When tested on the 569 Danish images, CNN-S achieved an AUROC of 0.861 (95% CI 0.830-0.889) and CNN-S2 achieved an AUROC of 0.831 (95% CI 0.798-0.861; standardized models), with both outperforming CNN-NS (nonstandardized model; P=.001 and P=.009, respectively), which achieved an AUROC of 0.759 (95% CI 0.722-0.794). When tested on 2 additional data sets (ISIC 2020 and UQ), CNN-S (P<.001 and P<.001, respectively) and CNN-S2 (P=.08 and P=.35, respectively) still outperformed CNN-NS. When the CNNs were matched to the mean sensitivity and specificity of the teledermatologists on the Danish data set, the models' resultant sensitivities and specificities were surpassed by the teledermatologists. However, when compared to CNN-S, the differences were not statistically significant (sensitivity: P=.10; specificity: P=.053). Performance across all CNN models as well as teledermatologists was influenced by image quality.

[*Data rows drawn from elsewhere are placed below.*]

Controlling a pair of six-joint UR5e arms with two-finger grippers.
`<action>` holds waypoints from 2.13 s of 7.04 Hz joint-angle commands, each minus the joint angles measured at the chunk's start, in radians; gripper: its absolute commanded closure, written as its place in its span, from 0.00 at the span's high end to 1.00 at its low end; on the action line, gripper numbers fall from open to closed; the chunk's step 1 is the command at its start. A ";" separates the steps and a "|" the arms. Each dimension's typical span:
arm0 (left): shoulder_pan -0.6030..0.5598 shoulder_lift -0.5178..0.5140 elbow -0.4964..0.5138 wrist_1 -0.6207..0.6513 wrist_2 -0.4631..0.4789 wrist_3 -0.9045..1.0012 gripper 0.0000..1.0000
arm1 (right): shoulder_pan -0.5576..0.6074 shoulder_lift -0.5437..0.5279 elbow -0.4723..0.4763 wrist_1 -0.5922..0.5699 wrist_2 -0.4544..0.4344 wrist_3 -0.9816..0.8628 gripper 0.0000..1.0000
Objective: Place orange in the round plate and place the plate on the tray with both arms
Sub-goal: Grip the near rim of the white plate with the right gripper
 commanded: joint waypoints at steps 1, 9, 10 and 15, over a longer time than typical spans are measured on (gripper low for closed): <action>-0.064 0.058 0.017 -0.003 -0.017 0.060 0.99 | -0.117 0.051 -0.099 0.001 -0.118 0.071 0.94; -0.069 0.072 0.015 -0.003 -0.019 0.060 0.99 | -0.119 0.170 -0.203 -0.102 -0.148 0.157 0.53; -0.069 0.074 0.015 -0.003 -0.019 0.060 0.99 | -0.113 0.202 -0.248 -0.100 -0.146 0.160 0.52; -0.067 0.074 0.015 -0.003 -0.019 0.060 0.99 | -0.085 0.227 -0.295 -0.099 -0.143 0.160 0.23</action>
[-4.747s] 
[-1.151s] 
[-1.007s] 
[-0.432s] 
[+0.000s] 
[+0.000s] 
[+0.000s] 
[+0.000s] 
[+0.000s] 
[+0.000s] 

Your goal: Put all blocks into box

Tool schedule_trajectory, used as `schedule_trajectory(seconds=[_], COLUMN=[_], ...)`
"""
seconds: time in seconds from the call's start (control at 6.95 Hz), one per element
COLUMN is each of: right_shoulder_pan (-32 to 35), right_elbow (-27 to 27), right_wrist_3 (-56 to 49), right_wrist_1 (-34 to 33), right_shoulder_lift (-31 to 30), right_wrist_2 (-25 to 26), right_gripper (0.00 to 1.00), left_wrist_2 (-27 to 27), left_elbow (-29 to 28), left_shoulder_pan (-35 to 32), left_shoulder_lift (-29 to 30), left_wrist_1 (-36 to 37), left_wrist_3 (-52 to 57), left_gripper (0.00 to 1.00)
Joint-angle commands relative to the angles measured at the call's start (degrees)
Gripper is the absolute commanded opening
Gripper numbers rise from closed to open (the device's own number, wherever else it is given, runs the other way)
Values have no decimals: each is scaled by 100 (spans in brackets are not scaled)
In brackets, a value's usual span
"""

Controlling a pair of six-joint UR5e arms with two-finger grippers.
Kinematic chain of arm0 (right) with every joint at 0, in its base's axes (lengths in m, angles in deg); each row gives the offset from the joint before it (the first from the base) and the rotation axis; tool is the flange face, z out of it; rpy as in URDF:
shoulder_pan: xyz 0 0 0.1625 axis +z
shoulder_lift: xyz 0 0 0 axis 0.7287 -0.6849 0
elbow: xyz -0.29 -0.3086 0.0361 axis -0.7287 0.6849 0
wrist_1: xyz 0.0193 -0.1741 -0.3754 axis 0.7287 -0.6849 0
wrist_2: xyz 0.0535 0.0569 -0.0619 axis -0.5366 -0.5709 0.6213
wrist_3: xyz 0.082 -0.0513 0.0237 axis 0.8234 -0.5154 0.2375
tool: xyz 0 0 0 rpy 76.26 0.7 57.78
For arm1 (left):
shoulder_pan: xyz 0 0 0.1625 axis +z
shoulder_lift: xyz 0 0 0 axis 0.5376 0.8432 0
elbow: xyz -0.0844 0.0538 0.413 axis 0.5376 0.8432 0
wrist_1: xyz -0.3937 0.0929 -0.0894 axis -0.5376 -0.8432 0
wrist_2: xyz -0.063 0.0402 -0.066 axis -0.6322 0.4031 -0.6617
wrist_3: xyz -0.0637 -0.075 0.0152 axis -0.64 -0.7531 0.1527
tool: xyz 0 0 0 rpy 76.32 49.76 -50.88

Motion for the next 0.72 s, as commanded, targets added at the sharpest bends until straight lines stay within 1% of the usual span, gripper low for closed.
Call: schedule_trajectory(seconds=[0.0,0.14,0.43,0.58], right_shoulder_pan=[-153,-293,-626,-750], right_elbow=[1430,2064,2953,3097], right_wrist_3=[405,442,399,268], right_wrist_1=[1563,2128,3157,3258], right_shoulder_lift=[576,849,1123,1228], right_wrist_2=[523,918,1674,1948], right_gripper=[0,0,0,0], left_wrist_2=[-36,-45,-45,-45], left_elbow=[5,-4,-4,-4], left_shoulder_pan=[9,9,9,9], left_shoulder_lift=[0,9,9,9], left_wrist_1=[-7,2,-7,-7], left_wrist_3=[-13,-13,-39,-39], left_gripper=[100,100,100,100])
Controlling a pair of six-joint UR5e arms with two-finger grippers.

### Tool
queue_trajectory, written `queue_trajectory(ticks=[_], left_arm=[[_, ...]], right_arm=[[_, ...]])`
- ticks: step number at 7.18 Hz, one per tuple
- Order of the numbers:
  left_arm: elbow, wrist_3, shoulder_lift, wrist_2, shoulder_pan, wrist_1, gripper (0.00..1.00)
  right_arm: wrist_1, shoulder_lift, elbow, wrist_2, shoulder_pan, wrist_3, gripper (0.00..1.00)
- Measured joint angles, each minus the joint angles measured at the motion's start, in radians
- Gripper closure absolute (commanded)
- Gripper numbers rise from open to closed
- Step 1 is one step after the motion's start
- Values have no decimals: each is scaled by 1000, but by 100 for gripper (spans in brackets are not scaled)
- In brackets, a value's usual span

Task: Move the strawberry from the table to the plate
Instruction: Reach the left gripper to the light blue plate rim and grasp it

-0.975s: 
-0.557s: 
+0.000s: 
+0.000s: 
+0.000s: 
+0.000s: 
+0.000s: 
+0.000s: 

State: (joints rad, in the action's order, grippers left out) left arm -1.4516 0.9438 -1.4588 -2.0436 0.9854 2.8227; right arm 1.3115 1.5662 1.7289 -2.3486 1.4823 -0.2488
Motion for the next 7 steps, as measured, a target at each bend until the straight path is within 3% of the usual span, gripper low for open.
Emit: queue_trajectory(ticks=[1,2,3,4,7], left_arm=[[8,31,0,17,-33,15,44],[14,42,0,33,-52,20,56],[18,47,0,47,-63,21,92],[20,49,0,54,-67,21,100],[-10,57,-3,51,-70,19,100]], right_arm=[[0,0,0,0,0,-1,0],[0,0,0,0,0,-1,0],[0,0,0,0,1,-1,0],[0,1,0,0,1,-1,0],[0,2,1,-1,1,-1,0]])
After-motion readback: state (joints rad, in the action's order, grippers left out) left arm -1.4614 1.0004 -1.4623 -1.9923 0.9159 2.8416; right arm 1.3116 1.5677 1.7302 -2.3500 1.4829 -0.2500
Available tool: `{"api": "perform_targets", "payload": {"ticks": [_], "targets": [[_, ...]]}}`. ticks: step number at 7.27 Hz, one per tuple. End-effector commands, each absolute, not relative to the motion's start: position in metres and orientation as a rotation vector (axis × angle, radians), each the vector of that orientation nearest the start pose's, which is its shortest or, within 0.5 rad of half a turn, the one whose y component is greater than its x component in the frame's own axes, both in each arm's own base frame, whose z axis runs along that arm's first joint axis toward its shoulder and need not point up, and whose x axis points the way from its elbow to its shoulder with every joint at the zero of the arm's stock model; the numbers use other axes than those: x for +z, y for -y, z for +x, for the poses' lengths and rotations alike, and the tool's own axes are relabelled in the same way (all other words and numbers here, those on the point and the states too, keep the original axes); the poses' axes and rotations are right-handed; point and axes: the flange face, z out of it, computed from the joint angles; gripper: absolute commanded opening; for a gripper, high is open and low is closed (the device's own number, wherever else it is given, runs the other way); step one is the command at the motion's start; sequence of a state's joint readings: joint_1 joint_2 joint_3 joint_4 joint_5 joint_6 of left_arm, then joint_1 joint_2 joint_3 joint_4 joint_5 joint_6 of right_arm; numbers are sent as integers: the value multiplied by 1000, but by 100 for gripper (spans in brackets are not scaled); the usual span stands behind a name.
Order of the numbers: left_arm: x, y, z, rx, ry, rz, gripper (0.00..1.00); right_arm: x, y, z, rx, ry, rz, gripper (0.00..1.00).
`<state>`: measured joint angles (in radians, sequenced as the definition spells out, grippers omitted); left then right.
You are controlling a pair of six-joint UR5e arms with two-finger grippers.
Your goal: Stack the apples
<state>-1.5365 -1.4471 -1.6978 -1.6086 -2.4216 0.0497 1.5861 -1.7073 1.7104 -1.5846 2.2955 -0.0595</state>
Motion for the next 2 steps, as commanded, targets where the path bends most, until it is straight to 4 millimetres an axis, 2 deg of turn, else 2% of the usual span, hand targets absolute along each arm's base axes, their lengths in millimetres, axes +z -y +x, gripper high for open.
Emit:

CNNs trained on standardized images had improved performance and, therefore, greater generalizability in skin cancer classification when applied to unseen data sets. This finding is an important consideration for future algorithm development, regulation, and approval.
卷积神经网络(CNN)是一种人工智能,有望成为皮肤癌诊断的辅助工具。然而,大多数CNN是使用回顾性图像数据集进行训练的,这些数据集的图像采集标准化程度各不相同。
我们研究的目的是使用具有相同架构的CNN模型,这些模型在使用相同图像采集设备和技术(标准化)或不同设备和采集技术(非标准化)获取的图像集上进行训练,并测试在对不同人群的皮肤癌图像进行分类时性能的差异。
总共训练了3个具有相同架构的CNN。非标准化CNN(CNN-NS)在从国际皮肤成像协作组织(ISIC)获取的25331张使用不同图像采集设备拍摄的图像上进行训练。标准化CNN(CNN-S)在使用相同采集设备拍摄的177475张MoleMap图像上进行训练,标准化CNN 2(CNN-S2)在25331张标准化MoleMap图像的子集上进行训练(训练图像的数量和类别与CNN-NS匹配)。然后,这3个模型在3个外部测试集上进行测试:569张丹麦图像、由33126张图像组成的公开可用的ISIC 2020数据集以及昆士兰大学(UQ)的422张图像数据集。主要结局指标为敏感性、特异性和受试者操作特征曲线下面积(AUROC)。利用丹麦数据集可获得的远程皮肤病学评估来确定与远程皮肤科医生相比的模型性能。
在对569张丹麦图像进行测试时,CNN-S的AUROC为0.861(95%CI 0.830-0.889),CNN-S2的AUROC为0.831(95%CI 0.798-0.861;标准化模型),两者均优于CNN-NS(非标准化模型;P=0.001和P=0.009),其AUROC为0.759(95%CI 0.722-0.794)。在另外2个数据集(ISIC 2020和UQ)上进行测试时,CNN-S(分别为P<0.001和P<0.001)和CNN-S2(分别为P=0.08和P=0.35)仍然优于CNN-NS。当CNN与丹麦数据集上远程皮肤科医生的平均敏感性和特异性相匹配时,远程皮肤科医生的敏感性和特异性超过了模型的结果。然而,与CNN-S相比,差异无统计学意义(敏感性:P=0.10;特异性:P=0.053)。所有CNN模型以及远程皮肤科医生的性能均受图像质量影响。
在标准化图像上训练的CNN在应用于未见过的数据集时,在皮肤癌分类方面具有更好的性能,因此具有更高的通用性。这一发现是未来算法开发、监管和批准的重要考虑因素。